Bupati Joune Ganda menjelaskan, penandatanganan tersebut merupakan bentuk komitmen bersama seluruh perangkat daerah dalam mencapai target kinerja terbaik, menjaga integritas, serta terus mendorong inovasi dan prestasi kerja.
“Pada pagi hari ini, saya bersama seluruh kepala OPD melaksanakan penandatanganan perjanjian kinerja, pakta integritas, serta komitmen untuk berinovasi dan berprestasi. Tiga komitmen ini menjadi satu kesatuan yang wajib dijalankan oleh setiap kepala OPD,” ujar Joune Ganda.
Ia menegaskan, terdapat tiga poin utama yang menjadi fokus dalam komitmen tersebut. Pertama, setiap kepala OPD dituntut mampu mencapai kinerja terbaik sesuai target yang telah ditetapkan. Kedua, kepala OPD harus menjunjung tinggi integritas dalam menjalankan tugas dan tanggung jawab pemerintahan. Ketiga, seluruh OPD diwajibkan menghasilkan inovasi dan prestasi kerja, seiring status Minahasa Utara sebagai kabupaten dengan kategori sangat inovatif.

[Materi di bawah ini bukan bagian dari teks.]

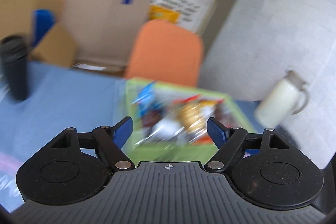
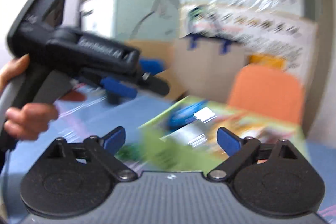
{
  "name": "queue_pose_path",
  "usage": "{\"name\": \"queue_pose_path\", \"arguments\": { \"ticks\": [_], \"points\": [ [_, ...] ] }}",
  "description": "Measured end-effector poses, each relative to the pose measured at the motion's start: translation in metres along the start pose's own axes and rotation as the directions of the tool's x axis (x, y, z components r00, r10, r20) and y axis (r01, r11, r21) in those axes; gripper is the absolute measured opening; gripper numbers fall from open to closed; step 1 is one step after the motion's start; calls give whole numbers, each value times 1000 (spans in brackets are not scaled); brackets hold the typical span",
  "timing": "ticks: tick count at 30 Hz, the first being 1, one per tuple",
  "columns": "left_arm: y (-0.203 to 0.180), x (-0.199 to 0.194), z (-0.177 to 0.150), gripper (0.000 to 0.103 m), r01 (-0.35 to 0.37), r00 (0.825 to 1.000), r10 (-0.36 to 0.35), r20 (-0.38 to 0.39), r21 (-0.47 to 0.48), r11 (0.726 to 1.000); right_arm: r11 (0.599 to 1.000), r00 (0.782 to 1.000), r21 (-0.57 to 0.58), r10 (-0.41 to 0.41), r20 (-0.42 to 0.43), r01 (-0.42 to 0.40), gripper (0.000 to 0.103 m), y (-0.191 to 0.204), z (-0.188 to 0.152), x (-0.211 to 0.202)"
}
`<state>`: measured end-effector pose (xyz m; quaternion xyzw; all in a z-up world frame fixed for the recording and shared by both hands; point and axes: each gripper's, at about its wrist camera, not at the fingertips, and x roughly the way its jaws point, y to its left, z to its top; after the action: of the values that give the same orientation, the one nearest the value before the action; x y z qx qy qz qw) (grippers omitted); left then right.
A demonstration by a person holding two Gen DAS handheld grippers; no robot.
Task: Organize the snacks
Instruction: 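Carry the wafer bar into the green box and open, then grasp the green candy packet with the left tool while the right tool grasps the red cookie packet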
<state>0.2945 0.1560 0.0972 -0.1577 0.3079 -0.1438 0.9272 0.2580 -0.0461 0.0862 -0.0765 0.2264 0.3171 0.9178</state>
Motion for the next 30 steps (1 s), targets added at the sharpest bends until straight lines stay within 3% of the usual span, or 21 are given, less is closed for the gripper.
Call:
{"name": "queue_pose_path", "arguments": {
  "ticks": [2, 4, 7, 11, 14, 17, 21, 26, 30],
  "points": [
    [20, -14, -24, 65, -59, 998, 58, -33, -17, 998, 998, 995, 18, 61, -78, -60, 94, 27, -21, 15],
    [42, -19, -47, 63, -77, 994, 72, -79, -59, 995, 995, 986, 15, 98, -135, -97, 94, 51, -36, 29],
    [72, -20, -70, 59, -105, 983, 77, -166, -170, 980, 994, 986, -51, 91, -143, -99, 94, 66, -42, 43],
    [93, -29, -93, 59, -83, 983, 30, -182, -291, 953, 979, 952, 2, 198, -234, -203, 94, 63, -33, 71],
    [99, -36, -99, 59, -78, 984, 23, -177, -313, 947, 977, 939, 12, 206, -274, -211, 94, 73, -33, 71],
    [100, -35, -86, 59, -71, 987, 28, -156, -274, 959, 973, 941, -5, 223, -255, -232, 94, 84, -41, 55],
    [91, -6, -56, 62, -53, 986, 23, -165, -180, 982, 989, 964, -58, 118, -237, -136, 94, 81, -39, 54],
    [72, 36, -32, 62, -41, 976, 39, -214, -5, 999, 989, 961, 27, 147, -235, -145, 94, 58, -37, 56],
    [60, 64, -29, 59, -61, 963, 91, -254, 122, 991, 987, 960, 72, 156, -231, -143, 95, 47, -39, 63]
  ]
}}
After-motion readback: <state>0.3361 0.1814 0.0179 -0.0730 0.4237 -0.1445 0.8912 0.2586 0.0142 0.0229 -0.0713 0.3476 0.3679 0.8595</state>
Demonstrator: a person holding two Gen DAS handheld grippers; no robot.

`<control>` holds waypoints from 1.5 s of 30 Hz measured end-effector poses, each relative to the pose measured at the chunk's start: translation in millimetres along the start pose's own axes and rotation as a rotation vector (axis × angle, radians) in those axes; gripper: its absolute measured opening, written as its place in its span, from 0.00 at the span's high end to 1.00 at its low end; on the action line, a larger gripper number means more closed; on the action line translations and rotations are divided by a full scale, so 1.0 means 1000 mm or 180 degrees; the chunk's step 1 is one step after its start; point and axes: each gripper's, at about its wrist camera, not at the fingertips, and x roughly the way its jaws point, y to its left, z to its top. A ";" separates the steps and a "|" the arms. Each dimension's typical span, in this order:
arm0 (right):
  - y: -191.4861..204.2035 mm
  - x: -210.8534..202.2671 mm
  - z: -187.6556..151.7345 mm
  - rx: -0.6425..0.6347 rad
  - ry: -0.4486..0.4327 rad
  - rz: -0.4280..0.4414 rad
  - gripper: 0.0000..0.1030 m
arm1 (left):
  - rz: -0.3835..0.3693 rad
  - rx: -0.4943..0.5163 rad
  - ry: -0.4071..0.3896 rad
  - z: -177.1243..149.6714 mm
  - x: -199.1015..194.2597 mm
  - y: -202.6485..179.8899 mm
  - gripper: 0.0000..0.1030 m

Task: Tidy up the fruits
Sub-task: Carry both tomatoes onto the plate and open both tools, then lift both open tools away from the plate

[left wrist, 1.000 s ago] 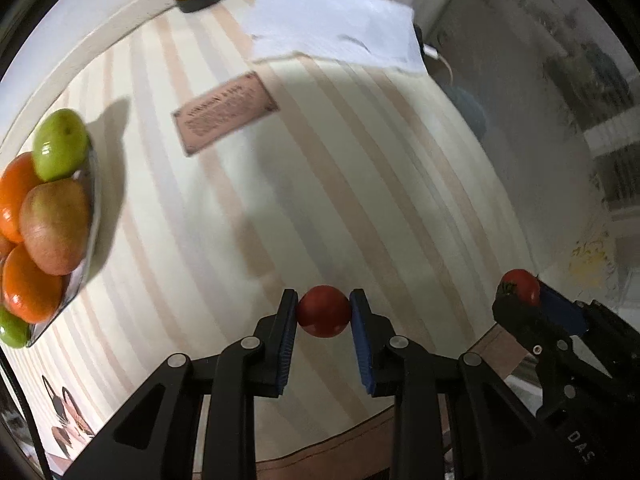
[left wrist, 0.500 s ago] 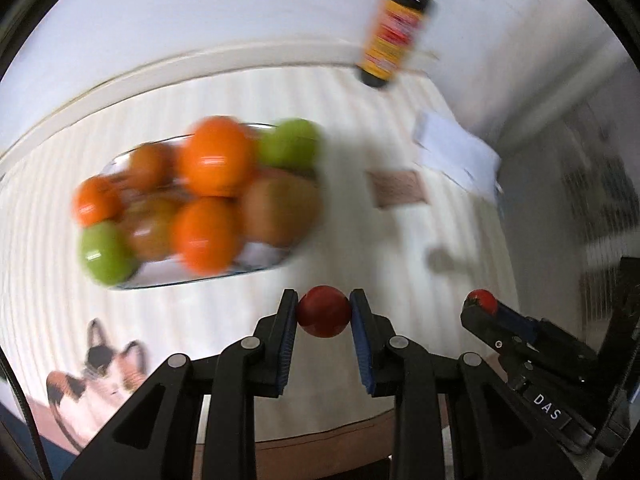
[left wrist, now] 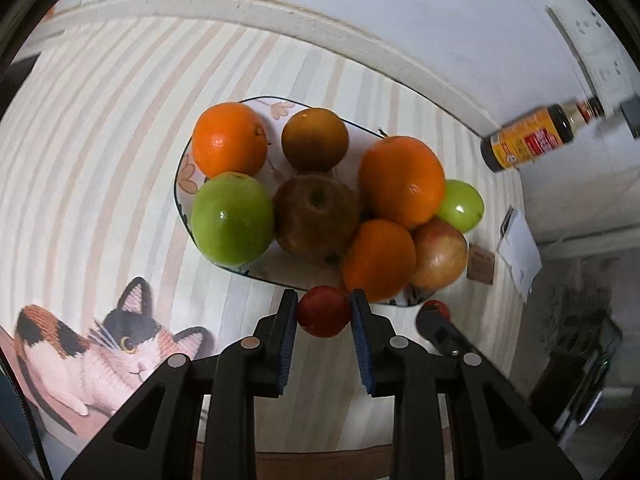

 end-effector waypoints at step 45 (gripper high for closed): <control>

“Minahasa Utara selama ini dikenal sebagai daerah dengan pencapaian kinerja yang baik dan masuk kategori kabupaten sangat inovatif. Karena itu, komitmen ini bukan hal yang sulit, tinggal bagaimana kita mempertahankan dan meningkatkan capaian tersebut,” jelasnya.
Bupati Joune juga menekankan pentingnya peningkatan inovasi di tengah tantangan pengurangan dana transfer keuangan dari pemerintah pusat. Menurutnya, inovasi harus memberikan dua dampak sekaligus, yakni peningkatan kualitas pelayanan publik dan peningkatan Pendapatan Asli Daerah (PAD).
“Kita dituntut untuk lebih inovatif agar pelayanan kepada masyarakat semakin optimal, sekaligus mampu menggali potensi daerah guna meningkatkan PAD. Dengan PAD yang kuat, daerah akan memiliki keleluasaan fiskal untuk membiayai program-program pembangunan secara mandiri,” tegas Joune.
Ia berharap, melalui komitmen kinerja, integritas, dan inovasi tersebut, seluruh perangkat daerah mampu bekerja lebih adaptif, kreatif, dan profesional dalam menghadapi dinamika pembangunan, demi mewujudkan Minahasa Utara yang semakin maju dan sejahtera.(Del).